Should we enable BypassSlowDivision or possibly merge this expansion with it?

Bypass is a separate question as it does runtime resolution. In fact it is questionable optimization for a SIMT, that is enough to have just one thread doing slow division to get the overhead penalty. In anyway this is really a separate optimization.

I believe it was specifically introduced for PTX, so apparently it is common enough in real workloads

Probably should add an update_test_checks test for the full expnasions

Probably for scalar cases only. Vectors with scheduler are too unstable. Even scalar will fluctuate with scheduler and RA. Do you think it makes sense to have a separate set of scalar cases?

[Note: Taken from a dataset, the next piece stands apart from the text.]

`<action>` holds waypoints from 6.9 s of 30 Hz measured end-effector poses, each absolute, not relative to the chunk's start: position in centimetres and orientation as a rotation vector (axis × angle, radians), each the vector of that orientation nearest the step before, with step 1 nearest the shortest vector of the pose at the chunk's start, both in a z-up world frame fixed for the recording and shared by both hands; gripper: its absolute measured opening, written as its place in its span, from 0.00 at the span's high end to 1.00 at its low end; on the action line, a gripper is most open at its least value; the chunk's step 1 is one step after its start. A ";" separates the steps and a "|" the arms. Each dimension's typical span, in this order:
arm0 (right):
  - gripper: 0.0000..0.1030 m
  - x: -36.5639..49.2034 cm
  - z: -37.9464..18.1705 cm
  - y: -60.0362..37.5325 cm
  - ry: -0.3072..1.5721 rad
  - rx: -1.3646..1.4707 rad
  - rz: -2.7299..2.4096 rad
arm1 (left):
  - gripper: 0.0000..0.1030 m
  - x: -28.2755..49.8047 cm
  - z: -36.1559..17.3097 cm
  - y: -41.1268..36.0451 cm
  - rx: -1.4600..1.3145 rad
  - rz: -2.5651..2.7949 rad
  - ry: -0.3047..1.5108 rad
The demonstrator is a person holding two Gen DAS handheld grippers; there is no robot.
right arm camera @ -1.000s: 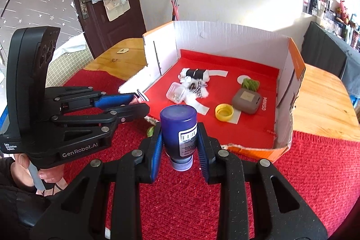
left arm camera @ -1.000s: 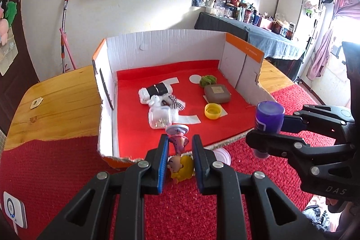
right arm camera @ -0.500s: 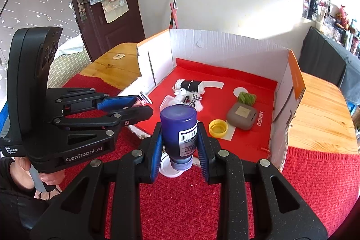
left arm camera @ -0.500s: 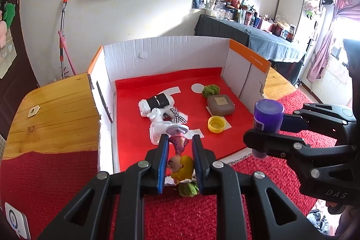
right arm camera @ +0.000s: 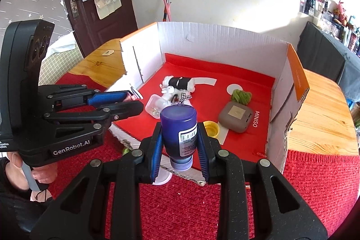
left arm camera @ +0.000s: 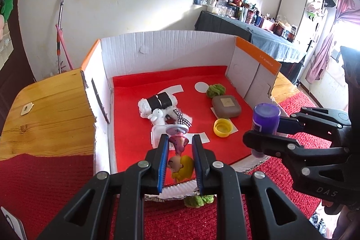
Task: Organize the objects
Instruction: 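Lift and carry the blue bottle into the box with the right gripper while the left carries the figurine, then set the blue bottle upright on the mat and open the right gripper while the left releases the figurine, then withdraw both grippers toward the green plush and clear round lid on the rug, then grasp the green plush with the left gripper while the right gripper grasps the clear round lid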
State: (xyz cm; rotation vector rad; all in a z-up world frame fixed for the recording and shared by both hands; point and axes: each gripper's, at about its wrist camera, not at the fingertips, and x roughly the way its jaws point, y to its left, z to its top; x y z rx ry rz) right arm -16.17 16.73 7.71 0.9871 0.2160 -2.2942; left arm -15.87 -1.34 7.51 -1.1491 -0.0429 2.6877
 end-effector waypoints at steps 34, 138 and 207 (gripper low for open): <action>0.74 -20.1 3.3 15.7 0.210 1.167 -2.215 | 0.79 -18.5 4.1 -0.6 -1.265 2.581 -0.061; 0.28 -16.0 5.9 17.3 0.217 1.076 -2.282 | 0.26 -13.9 6.7 -2.5 -1.170 2.701 -0.078; 0.61 -13.6 1.4 15.5 0.320 1.070 -2.173 | 0.69 -12.9 2.2 0.1 -1.267 2.461 0.114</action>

It's a single IR pass expansion, the scheduler isn't involved

So you mean to do this for the IR, not the final ISA? Ok.

Should we enable BypassSlowDivision or possibly merge this expansion with it?

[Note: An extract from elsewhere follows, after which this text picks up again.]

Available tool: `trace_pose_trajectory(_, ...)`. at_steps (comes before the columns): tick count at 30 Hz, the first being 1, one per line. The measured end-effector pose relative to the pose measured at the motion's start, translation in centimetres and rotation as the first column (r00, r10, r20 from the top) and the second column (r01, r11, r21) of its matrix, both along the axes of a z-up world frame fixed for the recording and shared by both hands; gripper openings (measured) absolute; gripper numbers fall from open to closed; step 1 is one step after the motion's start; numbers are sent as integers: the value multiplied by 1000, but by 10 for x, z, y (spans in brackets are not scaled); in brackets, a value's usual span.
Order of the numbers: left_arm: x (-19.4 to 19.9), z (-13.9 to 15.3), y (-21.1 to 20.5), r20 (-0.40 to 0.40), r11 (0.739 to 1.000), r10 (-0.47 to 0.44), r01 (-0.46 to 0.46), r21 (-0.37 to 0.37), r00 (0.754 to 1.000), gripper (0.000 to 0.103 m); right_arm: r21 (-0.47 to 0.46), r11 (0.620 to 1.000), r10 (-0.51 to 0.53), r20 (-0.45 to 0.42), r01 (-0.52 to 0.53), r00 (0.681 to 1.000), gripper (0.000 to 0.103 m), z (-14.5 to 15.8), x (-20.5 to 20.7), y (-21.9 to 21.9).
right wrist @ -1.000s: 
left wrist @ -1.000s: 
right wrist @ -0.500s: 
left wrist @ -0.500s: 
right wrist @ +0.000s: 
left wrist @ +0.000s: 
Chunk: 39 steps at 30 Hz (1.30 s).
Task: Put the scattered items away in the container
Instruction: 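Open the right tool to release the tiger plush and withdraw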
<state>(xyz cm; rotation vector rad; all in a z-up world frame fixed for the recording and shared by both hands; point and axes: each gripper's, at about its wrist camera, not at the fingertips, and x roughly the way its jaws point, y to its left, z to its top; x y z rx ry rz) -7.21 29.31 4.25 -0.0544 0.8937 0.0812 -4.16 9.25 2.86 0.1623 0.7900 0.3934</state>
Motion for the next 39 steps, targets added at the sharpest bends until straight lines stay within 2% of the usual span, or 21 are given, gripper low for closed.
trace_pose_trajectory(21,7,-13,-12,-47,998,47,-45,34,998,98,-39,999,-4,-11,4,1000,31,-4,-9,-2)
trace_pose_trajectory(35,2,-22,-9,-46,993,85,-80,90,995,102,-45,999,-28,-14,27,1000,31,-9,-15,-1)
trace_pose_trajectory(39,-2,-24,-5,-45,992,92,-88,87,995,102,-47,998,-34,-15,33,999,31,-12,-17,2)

Bypass is a separate question as it does runtime resolution. In fact it is questionable optimization for a SIMT, that is enough to have just one thread doing slow division to get the overhead penalty. In anyway this is really a separate optimization.

I believe it was specifically introduced for PTX, so apparently it is common enough in real workloads

I still can see this is a trade-off depending on the test. And still a separate change as a result.

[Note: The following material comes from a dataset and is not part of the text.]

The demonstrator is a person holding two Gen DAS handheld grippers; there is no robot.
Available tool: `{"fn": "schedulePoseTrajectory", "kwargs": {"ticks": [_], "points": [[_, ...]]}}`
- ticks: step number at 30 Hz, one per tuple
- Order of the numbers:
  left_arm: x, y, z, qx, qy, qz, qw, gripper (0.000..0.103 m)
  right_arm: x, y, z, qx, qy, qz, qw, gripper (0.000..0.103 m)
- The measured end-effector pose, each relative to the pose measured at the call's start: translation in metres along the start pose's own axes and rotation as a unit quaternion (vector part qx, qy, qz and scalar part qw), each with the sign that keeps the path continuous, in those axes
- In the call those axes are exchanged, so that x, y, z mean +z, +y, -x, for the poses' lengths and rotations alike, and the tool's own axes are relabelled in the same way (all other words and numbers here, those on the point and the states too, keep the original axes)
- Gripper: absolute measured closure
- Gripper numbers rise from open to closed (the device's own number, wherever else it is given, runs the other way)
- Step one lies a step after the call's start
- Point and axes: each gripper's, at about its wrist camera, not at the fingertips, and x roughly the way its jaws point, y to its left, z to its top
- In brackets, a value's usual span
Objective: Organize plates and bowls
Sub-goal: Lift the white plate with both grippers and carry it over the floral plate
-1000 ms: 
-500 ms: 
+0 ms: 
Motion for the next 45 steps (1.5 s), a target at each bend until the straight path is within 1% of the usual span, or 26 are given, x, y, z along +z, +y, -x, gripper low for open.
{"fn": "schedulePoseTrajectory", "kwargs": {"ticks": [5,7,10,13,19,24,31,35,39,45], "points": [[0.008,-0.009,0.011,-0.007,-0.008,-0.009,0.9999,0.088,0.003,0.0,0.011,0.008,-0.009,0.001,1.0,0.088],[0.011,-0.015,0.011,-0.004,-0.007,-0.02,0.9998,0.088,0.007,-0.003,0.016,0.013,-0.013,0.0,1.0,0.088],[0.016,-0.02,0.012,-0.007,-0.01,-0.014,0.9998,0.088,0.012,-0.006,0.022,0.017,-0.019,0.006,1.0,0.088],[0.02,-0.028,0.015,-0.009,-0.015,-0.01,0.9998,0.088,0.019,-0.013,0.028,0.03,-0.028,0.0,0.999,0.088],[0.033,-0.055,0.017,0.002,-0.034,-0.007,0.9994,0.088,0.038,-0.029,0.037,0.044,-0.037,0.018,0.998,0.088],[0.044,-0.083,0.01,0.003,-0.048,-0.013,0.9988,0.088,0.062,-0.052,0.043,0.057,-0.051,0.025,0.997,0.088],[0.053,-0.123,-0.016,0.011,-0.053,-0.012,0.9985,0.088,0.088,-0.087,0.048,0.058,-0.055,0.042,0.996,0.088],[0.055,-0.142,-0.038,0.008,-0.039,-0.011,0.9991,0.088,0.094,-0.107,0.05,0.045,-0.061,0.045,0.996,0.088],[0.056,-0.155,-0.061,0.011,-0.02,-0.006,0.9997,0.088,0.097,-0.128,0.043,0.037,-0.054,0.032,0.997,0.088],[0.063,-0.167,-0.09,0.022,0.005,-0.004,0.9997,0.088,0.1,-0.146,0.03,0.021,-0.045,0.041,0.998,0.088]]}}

rampitec updated this revision to Diff 152906.Jun 26 2018, 9:50 AM
rampitec marked an inline comment as done.
  • Added IR test
  • Switched to Builder.CreateIntrinsic()

Won't doing this break the case where both the div and rem are used, so the full expansion will be used twice?

Won't doing this break the case where both the div and rem are used, so the full expansion will be used twice?

opt combines its. For instance:

a[0] = x % y;
a[1] = x / y;
%4 = udiv i32 %1, %2
%5 = mul i32 %4, %2
%6 = sub i32 %1, %5
arsenm added inline comments.Jun 26 2018, 1:51 PM
lib/Target/AMDGPU/AMDGPUCodeGenPrepare.cpp
492–494 ↗(On Diff #152906)

While this is what we do in the DAG, this isn't really the canonical IR way to do this. Truncate, and shift + truncate should probably be used instead here

rampitec updated this revision to Diff 152965.Jun 26 2018, 2:42 PM
rampitec marked an inline comment as done.

Changed hi/lo split method as suggested.

arsenm accepted this revision.Jun 28 2018, 2:12 AM

LGTM

This revision is now accepted and ready to land.Jun 28 2018, 2:12 AM
This revision was automatically updated to reflect the committed changes.